**Work item**
Exactly repeat the full listing that follows.

# # # #

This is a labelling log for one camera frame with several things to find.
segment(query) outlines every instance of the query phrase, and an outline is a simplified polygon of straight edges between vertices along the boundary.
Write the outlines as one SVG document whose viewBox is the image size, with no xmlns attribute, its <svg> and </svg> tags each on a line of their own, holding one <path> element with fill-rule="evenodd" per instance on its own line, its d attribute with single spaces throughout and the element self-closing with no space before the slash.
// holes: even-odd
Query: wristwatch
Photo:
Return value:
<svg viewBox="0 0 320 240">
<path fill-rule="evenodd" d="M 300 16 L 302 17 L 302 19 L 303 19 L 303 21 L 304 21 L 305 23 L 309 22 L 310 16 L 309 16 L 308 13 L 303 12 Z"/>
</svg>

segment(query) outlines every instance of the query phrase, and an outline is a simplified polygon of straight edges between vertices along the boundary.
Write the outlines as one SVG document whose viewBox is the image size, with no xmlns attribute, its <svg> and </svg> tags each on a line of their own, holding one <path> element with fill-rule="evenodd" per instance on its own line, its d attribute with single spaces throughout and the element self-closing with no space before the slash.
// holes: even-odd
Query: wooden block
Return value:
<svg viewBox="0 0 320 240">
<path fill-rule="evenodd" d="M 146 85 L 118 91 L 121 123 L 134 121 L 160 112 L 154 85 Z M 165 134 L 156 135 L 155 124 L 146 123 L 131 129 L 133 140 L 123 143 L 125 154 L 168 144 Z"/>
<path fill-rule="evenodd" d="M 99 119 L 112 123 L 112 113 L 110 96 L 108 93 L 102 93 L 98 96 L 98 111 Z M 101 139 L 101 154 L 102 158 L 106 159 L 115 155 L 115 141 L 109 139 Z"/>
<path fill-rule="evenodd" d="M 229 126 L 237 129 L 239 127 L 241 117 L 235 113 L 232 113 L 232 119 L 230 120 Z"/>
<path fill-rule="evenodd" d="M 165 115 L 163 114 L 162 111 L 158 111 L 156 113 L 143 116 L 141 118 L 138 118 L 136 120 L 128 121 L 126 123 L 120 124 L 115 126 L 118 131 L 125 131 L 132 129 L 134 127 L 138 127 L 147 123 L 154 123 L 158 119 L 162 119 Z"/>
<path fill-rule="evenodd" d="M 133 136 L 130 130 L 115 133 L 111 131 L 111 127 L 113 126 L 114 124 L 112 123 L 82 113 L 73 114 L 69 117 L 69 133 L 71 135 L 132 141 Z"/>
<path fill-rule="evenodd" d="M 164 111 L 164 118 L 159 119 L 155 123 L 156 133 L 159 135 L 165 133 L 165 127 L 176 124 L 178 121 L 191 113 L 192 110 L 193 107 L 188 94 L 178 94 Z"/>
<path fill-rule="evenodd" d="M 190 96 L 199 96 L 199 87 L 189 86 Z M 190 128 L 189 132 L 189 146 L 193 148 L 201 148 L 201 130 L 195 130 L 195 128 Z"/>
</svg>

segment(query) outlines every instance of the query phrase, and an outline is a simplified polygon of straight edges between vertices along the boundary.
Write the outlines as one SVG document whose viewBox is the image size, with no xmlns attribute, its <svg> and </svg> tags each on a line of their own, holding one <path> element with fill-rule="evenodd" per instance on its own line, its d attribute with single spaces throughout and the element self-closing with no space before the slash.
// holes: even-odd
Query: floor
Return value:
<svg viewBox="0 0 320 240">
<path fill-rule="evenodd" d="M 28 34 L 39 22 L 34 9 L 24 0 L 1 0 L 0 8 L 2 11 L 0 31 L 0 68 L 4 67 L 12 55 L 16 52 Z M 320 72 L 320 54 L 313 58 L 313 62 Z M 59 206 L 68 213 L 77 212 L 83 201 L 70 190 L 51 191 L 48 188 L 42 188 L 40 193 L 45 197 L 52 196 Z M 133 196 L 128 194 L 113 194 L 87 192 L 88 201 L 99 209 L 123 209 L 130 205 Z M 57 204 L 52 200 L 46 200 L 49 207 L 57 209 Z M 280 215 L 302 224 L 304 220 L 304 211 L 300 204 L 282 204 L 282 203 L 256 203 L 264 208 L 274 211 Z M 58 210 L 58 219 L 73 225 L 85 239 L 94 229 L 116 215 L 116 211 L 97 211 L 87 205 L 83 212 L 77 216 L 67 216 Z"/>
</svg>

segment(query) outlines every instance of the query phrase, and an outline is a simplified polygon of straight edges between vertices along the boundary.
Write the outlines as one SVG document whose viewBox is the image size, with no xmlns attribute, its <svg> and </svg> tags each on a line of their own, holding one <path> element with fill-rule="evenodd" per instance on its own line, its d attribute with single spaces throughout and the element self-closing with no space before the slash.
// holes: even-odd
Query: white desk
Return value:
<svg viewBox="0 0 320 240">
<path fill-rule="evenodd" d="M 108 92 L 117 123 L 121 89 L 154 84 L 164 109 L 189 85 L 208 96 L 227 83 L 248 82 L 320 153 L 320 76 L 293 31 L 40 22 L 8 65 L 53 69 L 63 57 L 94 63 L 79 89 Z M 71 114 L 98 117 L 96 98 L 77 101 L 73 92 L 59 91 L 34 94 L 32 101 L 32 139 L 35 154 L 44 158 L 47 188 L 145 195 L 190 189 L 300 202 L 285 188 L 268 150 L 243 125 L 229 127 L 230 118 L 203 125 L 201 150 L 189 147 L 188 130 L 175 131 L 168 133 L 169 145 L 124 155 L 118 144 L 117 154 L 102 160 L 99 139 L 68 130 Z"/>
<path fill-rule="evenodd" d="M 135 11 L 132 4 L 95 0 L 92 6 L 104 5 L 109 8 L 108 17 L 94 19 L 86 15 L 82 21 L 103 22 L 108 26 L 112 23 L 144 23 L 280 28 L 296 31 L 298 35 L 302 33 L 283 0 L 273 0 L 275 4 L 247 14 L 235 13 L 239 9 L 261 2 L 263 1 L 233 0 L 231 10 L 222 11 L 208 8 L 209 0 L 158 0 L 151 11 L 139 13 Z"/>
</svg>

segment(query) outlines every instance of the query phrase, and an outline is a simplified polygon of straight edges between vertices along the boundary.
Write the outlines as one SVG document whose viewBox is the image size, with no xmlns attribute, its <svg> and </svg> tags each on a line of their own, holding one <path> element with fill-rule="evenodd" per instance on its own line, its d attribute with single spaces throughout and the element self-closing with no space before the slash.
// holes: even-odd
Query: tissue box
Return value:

# # # #

**Solution for this problem**
This is a labelling log for one camera frame with several things to find.
segment(query) outlines every instance of the query phrase, and an outline is a simplified polygon of straight edges between vertices along the boundary.
Write the outlines as one SVG document whose viewBox is the image size, with no xmlns attribute, its <svg> and </svg> tags each on a line of their own, holding one <path> element with fill-rule="evenodd" per instance on its own line, its d attribute with single spaces throughout and the element self-closing with no space before the slash.
// holes: even-odd
Query: wristwatch
Photo:
Return value:
<svg viewBox="0 0 320 240">
<path fill-rule="evenodd" d="M 300 16 L 302 17 L 302 19 L 303 19 L 303 21 L 304 21 L 305 23 L 309 22 L 310 16 L 309 16 L 308 13 L 303 12 Z"/>
</svg>

segment(query) outlines every instance of the query phrase, and an outline is a simplified polygon of straight edges between vertices along the boundary.
Write the outlines as one SVG document whose viewBox is the image size, with no xmlns attribute, its <svg> and </svg> tags each on a line of their own, holding one <path> element with fill-rule="evenodd" per instance on its own line, its d attribute with single spaces throughout and the element self-closing with no space before the slash.
// holes: even-odd
Query: wooden block
Return value:
<svg viewBox="0 0 320 240">
<path fill-rule="evenodd" d="M 146 85 L 118 91 L 121 123 L 134 121 L 160 112 L 154 85 Z M 165 134 L 156 135 L 155 124 L 146 123 L 131 129 L 133 140 L 123 143 L 125 154 L 168 144 Z"/>
<path fill-rule="evenodd" d="M 99 119 L 112 123 L 112 113 L 110 96 L 108 93 L 102 93 L 98 96 L 98 111 Z M 101 139 L 101 154 L 102 158 L 106 159 L 115 155 L 115 141 L 109 139 Z"/>
<path fill-rule="evenodd" d="M 229 126 L 237 129 L 239 127 L 241 117 L 235 113 L 232 113 L 232 119 L 230 120 Z"/>
<path fill-rule="evenodd" d="M 165 115 L 163 114 L 162 111 L 158 111 L 156 113 L 143 116 L 141 118 L 138 118 L 136 120 L 128 121 L 126 123 L 120 124 L 115 126 L 118 131 L 125 131 L 132 129 L 134 127 L 138 127 L 147 123 L 154 123 L 158 119 L 162 119 Z"/>
<path fill-rule="evenodd" d="M 133 136 L 130 130 L 115 133 L 111 131 L 111 127 L 113 126 L 114 124 L 112 123 L 82 113 L 73 114 L 69 117 L 69 133 L 71 135 L 132 141 Z"/>
<path fill-rule="evenodd" d="M 164 111 L 164 118 L 159 119 L 155 123 L 156 133 L 159 135 L 165 133 L 165 127 L 176 124 L 178 121 L 191 113 L 192 110 L 193 107 L 188 94 L 178 94 Z"/>
<path fill-rule="evenodd" d="M 190 96 L 199 96 L 199 87 L 189 86 Z M 190 128 L 189 132 L 189 146 L 193 148 L 201 148 L 201 130 L 195 130 L 195 128 Z"/>
</svg>

segment(query) outlines every instance of the query phrase, and an outline is a simplified polygon of straight edges between vertices along the boundary.
Write the outlines as one SVG document whose viewBox is the image size, with no xmlns attribute, its <svg> and </svg> tags each on a line of their own, holding one <path> element with fill-rule="evenodd" per instance on its own line, its d attribute with single spaces throughout and the element self-closing with no space before the slash.
// holes: even-odd
Query: floor
Return value:
<svg viewBox="0 0 320 240">
<path fill-rule="evenodd" d="M 28 34 L 39 22 L 34 9 L 24 0 L 1 0 L 0 8 L 2 11 L 0 31 L 0 68 L 4 67 L 12 55 L 16 52 Z M 320 72 L 320 54 L 313 58 L 313 62 Z M 59 206 L 68 213 L 77 212 L 83 201 L 70 190 L 51 191 L 48 188 L 42 188 L 40 193 L 45 197 L 52 196 Z M 133 196 L 128 194 L 113 194 L 87 192 L 88 201 L 99 209 L 123 209 L 130 205 Z M 57 204 L 52 200 L 46 200 L 49 207 L 57 209 Z M 280 215 L 302 224 L 304 220 L 304 211 L 300 204 L 282 204 L 282 203 L 256 203 L 264 208 L 274 211 Z M 58 210 L 58 219 L 73 225 L 85 239 L 94 229 L 116 215 L 116 211 L 97 211 L 87 205 L 83 212 L 77 216 L 67 216 Z"/>
</svg>

segment(query) outlines every instance of the query phrase, and an outline is a simplified polygon of straight edges between vertices along the boundary.
Write the outlines as one SVG document whose viewBox is the image size, with no xmlns attribute, its <svg> and </svg> tags each on a line of their own, holding one <path> element with fill-rule="evenodd" per instance on its own line, its d attribute with single spaces throughout and the element self-closing with no space before the slash.
// holes: even-odd
Query: white desk
Return value:
<svg viewBox="0 0 320 240">
<path fill-rule="evenodd" d="M 108 92 L 117 123 L 121 89 L 154 84 L 164 109 L 189 85 L 208 96 L 227 83 L 248 82 L 320 153 L 320 76 L 293 31 L 40 22 L 8 65 L 53 69 L 63 57 L 94 63 L 79 89 Z M 71 114 L 98 117 L 96 98 L 77 101 L 73 92 L 59 91 L 34 94 L 32 101 L 32 139 L 35 154 L 44 158 L 47 188 L 145 195 L 190 189 L 300 202 L 285 188 L 268 150 L 243 125 L 229 127 L 230 118 L 203 125 L 201 150 L 189 147 L 188 130 L 175 131 L 168 133 L 169 145 L 124 155 L 118 144 L 117 154 L 102 160 L 99 139 L 68 130 Z"/>
<path fill-rule="evenodd" d="M 135 11 L 132 4 L 95 0 L 92 6 L 104 5 L 109 8 L 108 17 L 94 19 L 86 15 L 82 21 L 103 22 L 108 26 L 112 23 L 144 23 L 280 28 L 296 31 L 298 35 L 302 33 L 283 0 L 273 0 L 275 4 L 247 14 L 235 13 L 239 9 L 261 2 L 263 1 L 233 0 L 231 10 L 222 11 L 208 8 L 209 0 L 158 0 L 151 11 L 139 13 Z"/>
</svg>

segment(query) outlines every instance of the query phrase, and an outline is a simplified polygon of straight edges between vertices along the boundary.
Write the outlines as one SVG document whose viewBox is the image size, with no xmlns attribute, its <svg> and </svg> tags each on a line of their own, holding one <path> element with fill-rule="evenodd" per instance on its own line, its d attribute with single spaces throughout and the element self-closing with no space before the slash.
// holes: even-odd
Query: tissue box
Return value:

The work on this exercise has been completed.